__ASSIGNMENT__.
Here is a listing. Write it all out again exactly, but not its pictures.

__SUPPLIED DATA__.
..............................

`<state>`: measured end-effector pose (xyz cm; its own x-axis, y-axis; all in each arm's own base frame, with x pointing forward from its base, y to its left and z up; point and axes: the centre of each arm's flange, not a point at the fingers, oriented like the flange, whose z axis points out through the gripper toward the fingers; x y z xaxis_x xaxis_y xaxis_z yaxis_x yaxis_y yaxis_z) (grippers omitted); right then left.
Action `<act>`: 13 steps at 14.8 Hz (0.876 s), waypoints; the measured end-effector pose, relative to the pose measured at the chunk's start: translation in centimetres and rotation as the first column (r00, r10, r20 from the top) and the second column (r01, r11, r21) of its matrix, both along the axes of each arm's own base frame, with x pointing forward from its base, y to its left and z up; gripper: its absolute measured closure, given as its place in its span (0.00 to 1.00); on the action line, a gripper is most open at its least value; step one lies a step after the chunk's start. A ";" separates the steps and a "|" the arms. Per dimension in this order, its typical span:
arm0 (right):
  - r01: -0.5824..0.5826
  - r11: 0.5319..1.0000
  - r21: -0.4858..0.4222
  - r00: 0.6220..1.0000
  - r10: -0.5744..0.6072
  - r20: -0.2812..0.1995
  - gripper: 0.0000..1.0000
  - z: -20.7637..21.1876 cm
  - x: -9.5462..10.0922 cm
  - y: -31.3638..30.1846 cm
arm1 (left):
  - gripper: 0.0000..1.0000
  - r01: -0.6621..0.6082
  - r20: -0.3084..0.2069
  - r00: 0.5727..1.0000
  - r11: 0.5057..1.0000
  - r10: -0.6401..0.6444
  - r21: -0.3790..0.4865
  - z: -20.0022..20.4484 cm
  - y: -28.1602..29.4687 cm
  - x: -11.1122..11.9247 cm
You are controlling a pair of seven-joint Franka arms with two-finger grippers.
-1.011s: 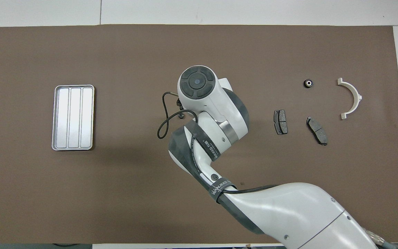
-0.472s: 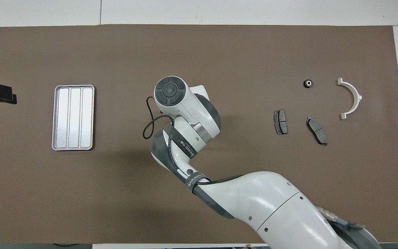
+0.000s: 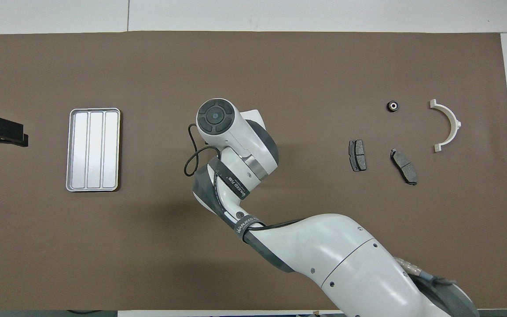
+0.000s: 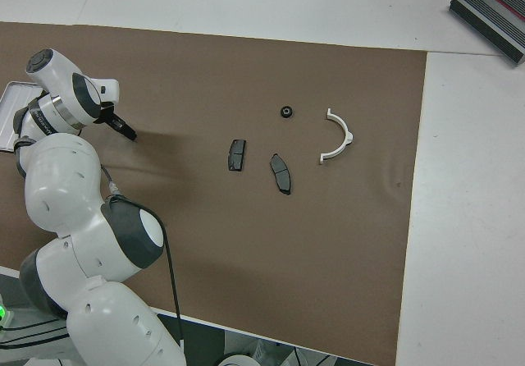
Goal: Place bearing gear from tray to pile
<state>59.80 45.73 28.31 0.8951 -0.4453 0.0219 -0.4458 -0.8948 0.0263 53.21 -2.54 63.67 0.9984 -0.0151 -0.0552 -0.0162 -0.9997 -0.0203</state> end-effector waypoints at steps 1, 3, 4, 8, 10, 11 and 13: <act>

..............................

__EXERCISE RESULT__.
`<state>`: measured end-effector pose (xyz cm; its own x-axis, y-axis; all in each arm's own base frame, with x pointing forward from its base, y to its left and z up; point and axes: the centre of each arm's flange, not a point at the fingers, oriented like the flange, whose z axis points out through the gripper toward the fingers; x y z xaxis_x xaxis_y xaxis_z yaxis_x yaxis_y yaxis_z) (grippers omitted); right then left.
Action `<act>`: 13 steps at 14.8 Hz (0.876 s), waypoints; the measured end-effector pose, relative to the pose measured at the chunk's start: translation in centimetres and rotation as the first column (r00, r10, r20 from the top) and the second column (r01, r11, r21) of its matrix, both along the axes of each arm's own base frame, with x pointing forward from its base, y to its left and z up; gripper: its absolute measured closure, given as its place in its span (0.00 to 1.00); on the action line, a gripper is most open at its least value; step one lies a step after the chunk's start. A ";" separates the steps and a "|" the arms. Per dimension in this order, its typical span:
arm0 (right):
  - r01: -0.5824..0.5826
  - r11: 0.5319..1.0000
  - r21: -0.4858..0.4222
  - r00: 0.6220..1.0000
  - r10: -0.5744..0.6072
  - r20: -0.2812..0.1995
  - gripper: 0.0000..1.0000
  - z: -20.7637..21.1876 cm
  - x: -9.5462..10.0922 cm
  - y: -31.3638..30.1846 cm
arm1 (left):
  - gripper: 0.0000..1.0000
  - r01: -0.6621..0.6082
  - r20: -0.3084..0.2069
  - r00: 0.5727..1.0000
  - r11: 0.5057..1.0000
  - r10: -0.6401..0.6444
  - r21: -0.3790..0.4865
  - z: -20.0022..20.4484 cm
  - y: -28.1602..29.4687 cm
  - x: -11.1122..11.9247 cm
You are controlling a pair of seven-joint Franka arms with two-finger grippers.
-1.011s: 
-0.472s: 
+0.000s: 
+0.000s: 
Goal: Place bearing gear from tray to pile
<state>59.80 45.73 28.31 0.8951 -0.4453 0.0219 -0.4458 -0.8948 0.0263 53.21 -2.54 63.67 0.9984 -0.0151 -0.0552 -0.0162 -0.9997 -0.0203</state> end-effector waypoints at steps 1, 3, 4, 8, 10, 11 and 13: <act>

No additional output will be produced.